ACTIVITY: Word for word, reproduce every line of the data.

┄┄┄┄┄┄┄┄┄┄┄┄┄┄┄┄┄┄┄┄

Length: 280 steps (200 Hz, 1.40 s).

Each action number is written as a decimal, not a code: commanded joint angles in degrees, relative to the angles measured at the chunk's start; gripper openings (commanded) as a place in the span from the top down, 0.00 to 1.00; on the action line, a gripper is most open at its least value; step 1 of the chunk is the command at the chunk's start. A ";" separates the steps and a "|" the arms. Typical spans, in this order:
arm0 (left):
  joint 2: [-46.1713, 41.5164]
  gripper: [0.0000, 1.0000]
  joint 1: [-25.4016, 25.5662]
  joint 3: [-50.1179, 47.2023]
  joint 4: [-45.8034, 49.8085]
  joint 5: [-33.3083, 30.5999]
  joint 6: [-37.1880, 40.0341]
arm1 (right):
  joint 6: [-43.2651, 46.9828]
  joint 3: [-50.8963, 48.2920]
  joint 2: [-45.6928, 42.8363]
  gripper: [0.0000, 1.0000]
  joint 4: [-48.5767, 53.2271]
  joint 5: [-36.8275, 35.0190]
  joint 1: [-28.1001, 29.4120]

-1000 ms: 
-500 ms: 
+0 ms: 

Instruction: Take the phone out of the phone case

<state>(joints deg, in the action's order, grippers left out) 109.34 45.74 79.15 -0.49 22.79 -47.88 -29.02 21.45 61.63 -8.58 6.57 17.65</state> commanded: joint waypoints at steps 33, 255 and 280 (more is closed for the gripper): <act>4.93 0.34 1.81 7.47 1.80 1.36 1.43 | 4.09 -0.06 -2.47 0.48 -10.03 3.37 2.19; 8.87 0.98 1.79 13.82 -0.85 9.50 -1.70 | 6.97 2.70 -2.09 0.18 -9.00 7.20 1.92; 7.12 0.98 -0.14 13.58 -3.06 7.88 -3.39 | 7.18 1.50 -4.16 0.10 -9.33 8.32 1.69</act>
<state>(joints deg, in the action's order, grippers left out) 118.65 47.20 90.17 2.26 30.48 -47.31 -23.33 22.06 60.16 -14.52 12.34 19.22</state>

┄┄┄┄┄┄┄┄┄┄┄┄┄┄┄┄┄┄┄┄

FINISHED EXERCISE:
Length: 280 steps (200 Hz, 1.40 s).

Each action number is written as a decimal, not a code: commanded joint angles in degrees, relative to the angles measured at the chunk's start; gripper openings (commanded) as a place in the span from the top down, 0.00 to 1.00; on the action line, a gripper is most open at its least value; step 1 of the chunk is the command at the chunk's start. A ";" separates the steps and a "|" the arms. Typical spans, in this order:
arm0 (left):
  joint 2: [-46.1713, 41.5164]
  gripper: [0.0000, 1.0000]
  joint 1: [-25.4016, 25.5662]
  joint 3: [-50.1179, 47.2023]
  joint 4: [-45.8034, 49.8085]
  joint 5: [-33.3083, 30.5999]
  joint 6: [-37.1880, 40.0341]
arm1 (right):
  joint 6: [-43.2651, 46.9828]
  joint 3: [-50.8963, 48.2920]
  joint 2: [-45.6928, 42.8363]
  gripper: [0.0000, 1.0000]
  joint 4: [-48.5767, 53.2271]
  joint 5: [-36.8275, 35.0190]
  joint 1: [-28.1001, 29.4120]

-1000 ms: 
-500 ms: 
+0 ms: 

Instruction: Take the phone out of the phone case

<state>(joints deg, in the action's order, grippers left out) 109.34 45.74 79.15 -0.49 22.79 -47.88 -29.02 21.45 61.63 -8.58 6.57 17.65</state> commanded: joint waypoints at steps 33, 255 and 280 (more is closed for the gripper): <act>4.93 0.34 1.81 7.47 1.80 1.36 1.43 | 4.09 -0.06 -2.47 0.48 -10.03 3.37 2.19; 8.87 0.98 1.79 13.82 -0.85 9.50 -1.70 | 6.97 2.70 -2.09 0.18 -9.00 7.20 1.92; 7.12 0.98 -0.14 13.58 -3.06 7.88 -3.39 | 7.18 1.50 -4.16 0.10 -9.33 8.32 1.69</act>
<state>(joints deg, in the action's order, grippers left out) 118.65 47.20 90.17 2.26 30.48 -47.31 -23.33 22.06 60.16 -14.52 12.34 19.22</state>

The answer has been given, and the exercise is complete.